A few other things to note before posting:

Everything else? Fire away!

About these ads

21 Responses to “Wayback Machine & Web Archiving Open Thread, September 2010”

  1. naesten Says:

    I was just wondering why you try to append your URL-rewriting script to XML documents. For example, at the moment, http://web.archive.org/web/20091027213704/http://www.mozilla.org/keymaster/gatekeeper/there.is.only.xul comes up with a dreaded “yellow page of doom” in mozilla-based browsers because appending the script results in malformed XML (that is, text that is *not* XML at all).

    • gojomo Says:

      It’s just a bug, that will be fixed in a future version of the Wayback Machine. In the meantime, sorry!

  2. bitingsparrow Says:

    First off, thank you so much for the wayback machine!

    We’d like to use the JSON service (http://www.archive.org/help/json.php) but cannot for the life of us figure out how to specify a URL using the advanced search form (http://www.archive.org/advancedsearch.php#raw).

    For instance, searching for wikipedia.org using the main search form, returns expected results (http://web.archive.org/web/*/wikipedia.org). When you go to the advanced search form, there is no way to specify that wikipedia.org is the URL we are interested in. Using the field “URL” from the “Custom Fields” drop down yields no results.

    In extension, using the following query:
    http://www.archive.org/advancedsearch.php?q=url:(http://www.wikipedia.org)&fl%5B%5D=title&rows=1&output=json

    yields no results.

    The reason we want to use the JSON service is that we expect it’ll be fast, impose less strain on the archive.org servers, and primarily we are really only interested in the title associated with the URL. If there is no easy JSON way to accomplish this, we’d have to resort to using: http://web.archive.org/web/wikipedia.org and parse the “Title” out of the HTML response.

    • redth Says:

      Agreed… This is basically what I’m after with my previous comment. I want to be able to search by url on the advanced search, although in my case I want anything in a given domain using wildcards…

    • gojomo Says:

      The site search and json/’advancedsearch’ interfaces are for ‘items’ in our other media collections — like books, audio, movies, etc.

      They don’t include the web collection’s sites or individual URL/captures.

      You must know a starting URL to view web collection content. The only sort of open-ended search available is that adding a trailing ‘*’ to an URL will show a list of URLs that start with the same string. For example:

      http://web.archive.org/web/*/en.wikipedia.org/wiki/App*

      (Only trailing ‘*’ will work.)

  3. redth Says:

    Do you have an API?

    I’d like to use an api to find out what the oldest date is for any pages archived under a domain or any of its subdomains. So I want to know the oldest date you have a paged archived for say http://mydomain.com/* or http://*.mydomain.com/*

    • gojomo Says:

      See my response to bitingsparrow’s later comment; only a trailing ‘*’ works, to list other URLs that begin with the same string. Other queries aren’t possible.
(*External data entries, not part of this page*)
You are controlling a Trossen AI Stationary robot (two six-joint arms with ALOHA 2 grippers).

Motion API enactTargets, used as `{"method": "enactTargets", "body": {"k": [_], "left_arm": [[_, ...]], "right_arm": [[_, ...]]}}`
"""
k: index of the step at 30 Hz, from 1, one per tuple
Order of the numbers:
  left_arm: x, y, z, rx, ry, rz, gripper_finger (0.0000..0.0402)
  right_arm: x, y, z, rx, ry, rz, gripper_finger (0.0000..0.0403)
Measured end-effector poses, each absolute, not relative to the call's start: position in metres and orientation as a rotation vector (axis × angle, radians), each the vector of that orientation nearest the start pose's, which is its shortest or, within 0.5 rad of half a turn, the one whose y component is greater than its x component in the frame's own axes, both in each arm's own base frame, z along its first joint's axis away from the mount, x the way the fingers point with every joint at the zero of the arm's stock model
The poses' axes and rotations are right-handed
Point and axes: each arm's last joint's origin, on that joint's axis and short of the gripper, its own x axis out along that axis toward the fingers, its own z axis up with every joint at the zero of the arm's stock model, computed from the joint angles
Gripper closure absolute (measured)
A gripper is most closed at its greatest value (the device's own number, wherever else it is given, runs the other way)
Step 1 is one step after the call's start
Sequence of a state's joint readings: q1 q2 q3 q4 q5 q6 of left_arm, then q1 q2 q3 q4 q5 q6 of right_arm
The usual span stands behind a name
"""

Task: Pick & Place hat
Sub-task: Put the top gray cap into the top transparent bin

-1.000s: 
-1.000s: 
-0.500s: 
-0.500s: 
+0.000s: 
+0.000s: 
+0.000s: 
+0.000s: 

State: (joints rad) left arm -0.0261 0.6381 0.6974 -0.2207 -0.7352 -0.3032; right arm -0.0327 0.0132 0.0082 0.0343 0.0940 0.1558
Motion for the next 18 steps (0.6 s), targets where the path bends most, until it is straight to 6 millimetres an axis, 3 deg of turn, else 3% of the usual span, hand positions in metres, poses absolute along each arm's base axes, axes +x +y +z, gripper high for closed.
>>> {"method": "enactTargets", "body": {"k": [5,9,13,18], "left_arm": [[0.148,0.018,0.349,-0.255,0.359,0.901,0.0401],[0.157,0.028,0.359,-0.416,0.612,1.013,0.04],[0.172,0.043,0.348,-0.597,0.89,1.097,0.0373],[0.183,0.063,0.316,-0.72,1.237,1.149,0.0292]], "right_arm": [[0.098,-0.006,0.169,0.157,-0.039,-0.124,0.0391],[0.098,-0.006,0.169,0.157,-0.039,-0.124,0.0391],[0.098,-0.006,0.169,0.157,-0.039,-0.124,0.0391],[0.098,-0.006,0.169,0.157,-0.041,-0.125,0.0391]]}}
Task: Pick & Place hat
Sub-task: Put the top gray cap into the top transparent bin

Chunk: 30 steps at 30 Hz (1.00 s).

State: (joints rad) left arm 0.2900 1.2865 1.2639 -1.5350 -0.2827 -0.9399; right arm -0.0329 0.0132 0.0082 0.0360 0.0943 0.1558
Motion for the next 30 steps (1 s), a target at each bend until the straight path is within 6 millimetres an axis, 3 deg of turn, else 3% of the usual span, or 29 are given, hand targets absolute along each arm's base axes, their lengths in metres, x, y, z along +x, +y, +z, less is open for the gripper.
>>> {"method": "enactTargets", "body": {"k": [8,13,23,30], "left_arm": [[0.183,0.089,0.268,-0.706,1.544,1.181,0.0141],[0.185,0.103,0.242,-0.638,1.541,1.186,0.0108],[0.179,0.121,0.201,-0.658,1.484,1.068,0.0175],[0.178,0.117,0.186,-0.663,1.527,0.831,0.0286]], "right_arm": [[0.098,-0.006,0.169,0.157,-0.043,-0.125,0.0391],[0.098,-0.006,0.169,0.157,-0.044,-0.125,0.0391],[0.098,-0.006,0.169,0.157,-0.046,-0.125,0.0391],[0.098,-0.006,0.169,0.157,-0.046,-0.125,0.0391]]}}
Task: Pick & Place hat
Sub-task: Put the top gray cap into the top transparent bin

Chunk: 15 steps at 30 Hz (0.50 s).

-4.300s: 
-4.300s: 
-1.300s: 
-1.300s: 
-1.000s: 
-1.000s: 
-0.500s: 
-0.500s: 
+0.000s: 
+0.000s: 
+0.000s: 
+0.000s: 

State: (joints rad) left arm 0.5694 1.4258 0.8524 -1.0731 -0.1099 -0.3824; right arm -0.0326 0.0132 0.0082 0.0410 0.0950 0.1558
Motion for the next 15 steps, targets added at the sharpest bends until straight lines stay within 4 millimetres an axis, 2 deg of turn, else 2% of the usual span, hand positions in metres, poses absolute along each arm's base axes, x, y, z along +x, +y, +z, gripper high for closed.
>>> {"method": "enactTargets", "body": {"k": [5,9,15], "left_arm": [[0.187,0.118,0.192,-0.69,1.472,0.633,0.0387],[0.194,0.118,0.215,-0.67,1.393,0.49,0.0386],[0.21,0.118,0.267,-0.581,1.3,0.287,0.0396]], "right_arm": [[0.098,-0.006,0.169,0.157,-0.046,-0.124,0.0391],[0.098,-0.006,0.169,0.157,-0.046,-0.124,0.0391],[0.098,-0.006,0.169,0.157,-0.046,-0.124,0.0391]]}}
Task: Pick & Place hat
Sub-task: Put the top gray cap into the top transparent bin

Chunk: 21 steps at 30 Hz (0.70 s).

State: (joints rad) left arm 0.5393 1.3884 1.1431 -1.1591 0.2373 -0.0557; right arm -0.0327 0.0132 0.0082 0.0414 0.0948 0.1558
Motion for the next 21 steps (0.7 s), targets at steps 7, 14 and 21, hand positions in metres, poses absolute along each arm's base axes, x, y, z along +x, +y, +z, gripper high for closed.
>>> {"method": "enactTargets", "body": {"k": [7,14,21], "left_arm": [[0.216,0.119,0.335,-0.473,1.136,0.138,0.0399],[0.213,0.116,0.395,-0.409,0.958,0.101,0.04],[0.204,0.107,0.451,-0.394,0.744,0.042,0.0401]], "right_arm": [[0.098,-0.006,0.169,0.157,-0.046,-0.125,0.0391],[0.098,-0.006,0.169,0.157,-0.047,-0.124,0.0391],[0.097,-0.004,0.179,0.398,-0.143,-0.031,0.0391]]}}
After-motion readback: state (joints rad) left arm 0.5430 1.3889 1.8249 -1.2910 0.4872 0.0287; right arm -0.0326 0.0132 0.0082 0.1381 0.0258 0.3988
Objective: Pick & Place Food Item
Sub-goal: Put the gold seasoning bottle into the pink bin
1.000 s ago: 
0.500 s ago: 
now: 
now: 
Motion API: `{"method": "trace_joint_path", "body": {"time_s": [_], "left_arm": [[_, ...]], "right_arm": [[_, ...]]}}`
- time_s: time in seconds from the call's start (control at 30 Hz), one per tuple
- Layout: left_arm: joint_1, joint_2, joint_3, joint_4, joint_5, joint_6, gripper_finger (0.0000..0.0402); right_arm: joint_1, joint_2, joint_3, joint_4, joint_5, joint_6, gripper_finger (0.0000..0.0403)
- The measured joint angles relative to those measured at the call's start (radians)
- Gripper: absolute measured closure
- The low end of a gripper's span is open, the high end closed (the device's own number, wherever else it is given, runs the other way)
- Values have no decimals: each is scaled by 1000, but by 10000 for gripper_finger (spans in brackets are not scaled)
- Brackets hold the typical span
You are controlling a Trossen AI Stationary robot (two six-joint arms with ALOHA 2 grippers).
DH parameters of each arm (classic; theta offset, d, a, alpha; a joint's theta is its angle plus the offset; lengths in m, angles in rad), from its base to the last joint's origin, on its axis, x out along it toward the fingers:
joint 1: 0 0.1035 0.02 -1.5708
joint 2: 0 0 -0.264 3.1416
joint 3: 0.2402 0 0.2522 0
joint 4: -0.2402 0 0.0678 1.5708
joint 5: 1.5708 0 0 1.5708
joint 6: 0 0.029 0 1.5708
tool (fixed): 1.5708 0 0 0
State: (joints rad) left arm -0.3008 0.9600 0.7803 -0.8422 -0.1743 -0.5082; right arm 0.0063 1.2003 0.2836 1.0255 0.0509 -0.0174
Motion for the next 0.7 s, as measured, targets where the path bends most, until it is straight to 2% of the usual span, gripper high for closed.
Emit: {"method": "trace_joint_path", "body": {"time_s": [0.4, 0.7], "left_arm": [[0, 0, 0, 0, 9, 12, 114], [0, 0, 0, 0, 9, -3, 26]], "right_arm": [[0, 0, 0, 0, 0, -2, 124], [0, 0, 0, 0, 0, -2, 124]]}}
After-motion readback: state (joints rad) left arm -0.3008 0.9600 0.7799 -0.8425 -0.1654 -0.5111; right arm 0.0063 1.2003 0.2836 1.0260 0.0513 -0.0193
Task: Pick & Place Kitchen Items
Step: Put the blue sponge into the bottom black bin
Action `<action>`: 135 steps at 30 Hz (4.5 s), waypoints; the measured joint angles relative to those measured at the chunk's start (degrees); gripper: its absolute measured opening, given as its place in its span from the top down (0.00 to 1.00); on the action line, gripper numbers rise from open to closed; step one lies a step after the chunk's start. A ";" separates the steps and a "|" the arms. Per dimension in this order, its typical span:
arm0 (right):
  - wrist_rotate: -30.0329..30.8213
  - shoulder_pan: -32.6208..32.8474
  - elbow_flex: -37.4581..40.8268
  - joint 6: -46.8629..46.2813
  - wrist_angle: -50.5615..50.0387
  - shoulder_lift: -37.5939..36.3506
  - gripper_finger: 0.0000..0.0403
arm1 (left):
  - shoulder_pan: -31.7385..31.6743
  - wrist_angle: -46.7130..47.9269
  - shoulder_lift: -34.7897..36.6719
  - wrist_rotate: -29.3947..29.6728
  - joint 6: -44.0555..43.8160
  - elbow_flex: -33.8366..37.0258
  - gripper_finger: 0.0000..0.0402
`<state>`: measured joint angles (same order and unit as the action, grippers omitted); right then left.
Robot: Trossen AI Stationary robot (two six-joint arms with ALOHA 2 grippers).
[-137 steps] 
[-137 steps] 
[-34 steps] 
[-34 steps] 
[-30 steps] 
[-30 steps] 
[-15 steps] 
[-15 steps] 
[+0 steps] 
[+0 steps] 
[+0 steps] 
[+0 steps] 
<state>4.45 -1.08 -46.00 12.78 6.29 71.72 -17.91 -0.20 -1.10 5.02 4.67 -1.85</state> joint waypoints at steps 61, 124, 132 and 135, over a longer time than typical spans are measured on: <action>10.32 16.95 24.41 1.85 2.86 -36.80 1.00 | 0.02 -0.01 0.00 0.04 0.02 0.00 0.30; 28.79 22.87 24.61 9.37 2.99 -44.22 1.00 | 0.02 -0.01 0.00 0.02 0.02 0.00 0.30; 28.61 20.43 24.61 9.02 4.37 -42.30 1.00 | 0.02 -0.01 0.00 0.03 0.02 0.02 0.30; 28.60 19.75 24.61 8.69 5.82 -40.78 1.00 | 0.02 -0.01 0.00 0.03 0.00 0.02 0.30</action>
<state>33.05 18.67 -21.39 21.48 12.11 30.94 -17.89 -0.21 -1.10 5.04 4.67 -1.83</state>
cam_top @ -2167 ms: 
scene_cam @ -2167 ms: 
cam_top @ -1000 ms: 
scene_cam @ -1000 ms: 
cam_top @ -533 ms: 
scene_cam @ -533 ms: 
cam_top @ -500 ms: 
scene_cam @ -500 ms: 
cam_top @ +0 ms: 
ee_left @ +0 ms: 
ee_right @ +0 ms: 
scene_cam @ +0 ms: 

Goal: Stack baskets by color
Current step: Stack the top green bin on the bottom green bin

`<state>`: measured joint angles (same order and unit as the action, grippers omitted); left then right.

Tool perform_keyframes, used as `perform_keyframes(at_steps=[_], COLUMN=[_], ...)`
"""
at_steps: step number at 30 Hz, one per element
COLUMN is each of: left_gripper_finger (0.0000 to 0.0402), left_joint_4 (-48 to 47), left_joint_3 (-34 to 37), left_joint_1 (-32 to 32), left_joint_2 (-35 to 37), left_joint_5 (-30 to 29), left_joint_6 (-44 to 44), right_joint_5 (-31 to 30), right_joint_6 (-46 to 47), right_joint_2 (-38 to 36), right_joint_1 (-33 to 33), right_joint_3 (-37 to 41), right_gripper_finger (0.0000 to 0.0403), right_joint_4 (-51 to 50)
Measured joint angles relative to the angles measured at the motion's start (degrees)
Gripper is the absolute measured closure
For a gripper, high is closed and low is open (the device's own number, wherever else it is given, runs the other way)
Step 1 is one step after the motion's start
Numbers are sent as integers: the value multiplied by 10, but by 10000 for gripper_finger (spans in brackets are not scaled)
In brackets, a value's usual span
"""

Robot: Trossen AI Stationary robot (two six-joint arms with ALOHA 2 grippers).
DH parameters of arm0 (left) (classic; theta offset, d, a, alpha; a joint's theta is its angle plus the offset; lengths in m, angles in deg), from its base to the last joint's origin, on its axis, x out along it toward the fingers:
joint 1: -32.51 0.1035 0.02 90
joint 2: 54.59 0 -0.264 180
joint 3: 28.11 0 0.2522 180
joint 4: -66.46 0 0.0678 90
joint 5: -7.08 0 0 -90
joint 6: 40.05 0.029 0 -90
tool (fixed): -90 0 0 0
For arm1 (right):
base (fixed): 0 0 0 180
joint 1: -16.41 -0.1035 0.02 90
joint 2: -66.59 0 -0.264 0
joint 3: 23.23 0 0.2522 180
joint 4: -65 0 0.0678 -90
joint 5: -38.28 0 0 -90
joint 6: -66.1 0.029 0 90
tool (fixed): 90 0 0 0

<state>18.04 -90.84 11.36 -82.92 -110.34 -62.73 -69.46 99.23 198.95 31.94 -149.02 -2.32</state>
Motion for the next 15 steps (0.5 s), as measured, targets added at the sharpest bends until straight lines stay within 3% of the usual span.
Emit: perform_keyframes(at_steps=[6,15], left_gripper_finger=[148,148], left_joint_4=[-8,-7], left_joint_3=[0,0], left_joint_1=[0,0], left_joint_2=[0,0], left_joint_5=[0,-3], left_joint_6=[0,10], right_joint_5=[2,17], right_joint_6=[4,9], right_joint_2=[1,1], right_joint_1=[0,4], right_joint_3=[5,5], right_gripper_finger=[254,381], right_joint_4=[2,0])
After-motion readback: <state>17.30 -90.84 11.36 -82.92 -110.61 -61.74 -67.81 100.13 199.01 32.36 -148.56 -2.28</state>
      API access is a wishlist item for the redeployment of the Wayback on new software, but the first version of such an API would just offer easier-to-parse results similar to traditional views — by exact URL or URL prefix. Building the deeper indexes for things like finding URLs by fragments (or internal wildcards) would be a separate later project.

      • redth Says:

        Thanks gojomo

        It would be nice to have an api, even if it doesn’t do internal wildcard matching at first. I can’t help but think it would put less strain on the servers too by only returning a simple json set, instead of a full html document.

        Right now I’m finding the service to be very unreliable. Some times I’ll get an http response error, other times it works fine. I’d imagine this is due to a large load on the web server(s).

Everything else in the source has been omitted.